Rather than premiering with an eager audience and instant praise, Picard has been fighting an uphill battle from day one. The first two seasons were slated by Trekkies, as they showed little awareness of what actually made The Next Generation good: inventive, episodic dilemmas that eschewed cliche and prioritised character-driven problem-solving. The third and final season reunites the entire main Enterprise-D crew (plus a healthy array of cameos and guest stars), but this nostalgia-bait feels more excusable thanks to the show’s sharp increase in quality. Episode by episode, fans are noticing how confidently Picard is being helmed, with writers that understand TNG’s core character dynamics should drive the story above all else.

It would be disingenuous to argue Picard’s course correction is devoid of a desperation to appeal to fans. The show still venerates the Golden Era of Trek – including Voyager and DS9 – with lingering shots on character callbacks and wistful music cues to remind us, gee, how good was Trek back in the day? But Picard goes further than dragging up actors and aliens from Trek’s ‘90s heyday, it also tries to use the same dramatic language that made TNG iconic.
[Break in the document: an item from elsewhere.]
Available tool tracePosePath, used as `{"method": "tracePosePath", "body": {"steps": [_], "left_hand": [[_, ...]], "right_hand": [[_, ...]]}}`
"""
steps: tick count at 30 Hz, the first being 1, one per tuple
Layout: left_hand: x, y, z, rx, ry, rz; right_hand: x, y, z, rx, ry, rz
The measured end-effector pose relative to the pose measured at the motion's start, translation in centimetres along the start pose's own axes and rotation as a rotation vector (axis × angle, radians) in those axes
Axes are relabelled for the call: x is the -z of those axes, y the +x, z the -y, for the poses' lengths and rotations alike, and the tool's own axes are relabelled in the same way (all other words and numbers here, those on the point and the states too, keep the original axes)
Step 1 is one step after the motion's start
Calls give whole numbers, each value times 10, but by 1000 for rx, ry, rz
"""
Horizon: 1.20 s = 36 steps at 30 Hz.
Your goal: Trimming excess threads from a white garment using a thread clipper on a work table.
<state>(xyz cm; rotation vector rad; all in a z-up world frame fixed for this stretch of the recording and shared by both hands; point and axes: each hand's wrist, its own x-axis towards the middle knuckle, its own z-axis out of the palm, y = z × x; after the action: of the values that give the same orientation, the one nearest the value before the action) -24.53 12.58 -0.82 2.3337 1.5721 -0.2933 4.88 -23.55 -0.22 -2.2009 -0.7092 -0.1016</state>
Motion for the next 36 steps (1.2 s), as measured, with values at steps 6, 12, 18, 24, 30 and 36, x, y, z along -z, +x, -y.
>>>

Crowding your scene with R4-D4s and Easter eggs is easy — uncovering something fresh about the psychology of pre-established characters is something else. Captain Picard’s final voyage trades in old-school thrills whenever it can (if we can ignore the demonic supersoldier stuff), the high point of multiple episodes being two old allies with conflicting ideals trying to get through to each other. Calling Picard original would be a stretch, but there’s an effort to make us care about the characters beyond our pre-existing love for them. The Mandalorian, meanwhile, makes the baffling choice to defocus its central pair – maybe because the writers recognise there’s a hard ceiling to how much color and nuance can be extracted from action figures.

Mandalorian has backseated its main characters in favor of setting up other Star Wars properties.

Lucasfilm

Our current moment in popular culture puts big studios largely at the mercy of their fans; if you pride your franchises on how in tune you are with your audience’s taste, you can really suffer by appearing out of touch with what they want to see. This is by no means a healthy symptom of our entertainment landscape: we are by now profoundly aware of the entitled and venomous ways fandoms can behave when they don’t get the toys they want. But audiences know when they’re being pandered to, and The Mandalorian and Picard’s third seasons are clear examples of a culture that prioritises keeping audiences satisfied at all costs.

Motive is key in differentiating these series: The Mandalorian’s back-to-basics approach is clouded by last week’s announcement of all the post-Empire stories soon to be hosted on Disney+ and cinema screens – Moff Gideon’s return was overshadowed by the looming promise of live-action Thrawn in his Shadow Council and all the retroactive set-ups for the sequel trilogy. For The Mandalorian, it’s always what’s coming next; for Picard, it’s everything that came before.

Picard’s final season course correction feels less like an assurance that the future is in safe hands, and more like an acknowledgement of audiences who’ve spent decades with these characters and can call bullshit when they smell it. It’s okay for Picard to rest on its laurels because it knows what strengths to play to; The Mandalorian still seems to be figuring out what its strengths are.

The Mandalorian is streaming on Disney+. Picard is streaming on Paramount+.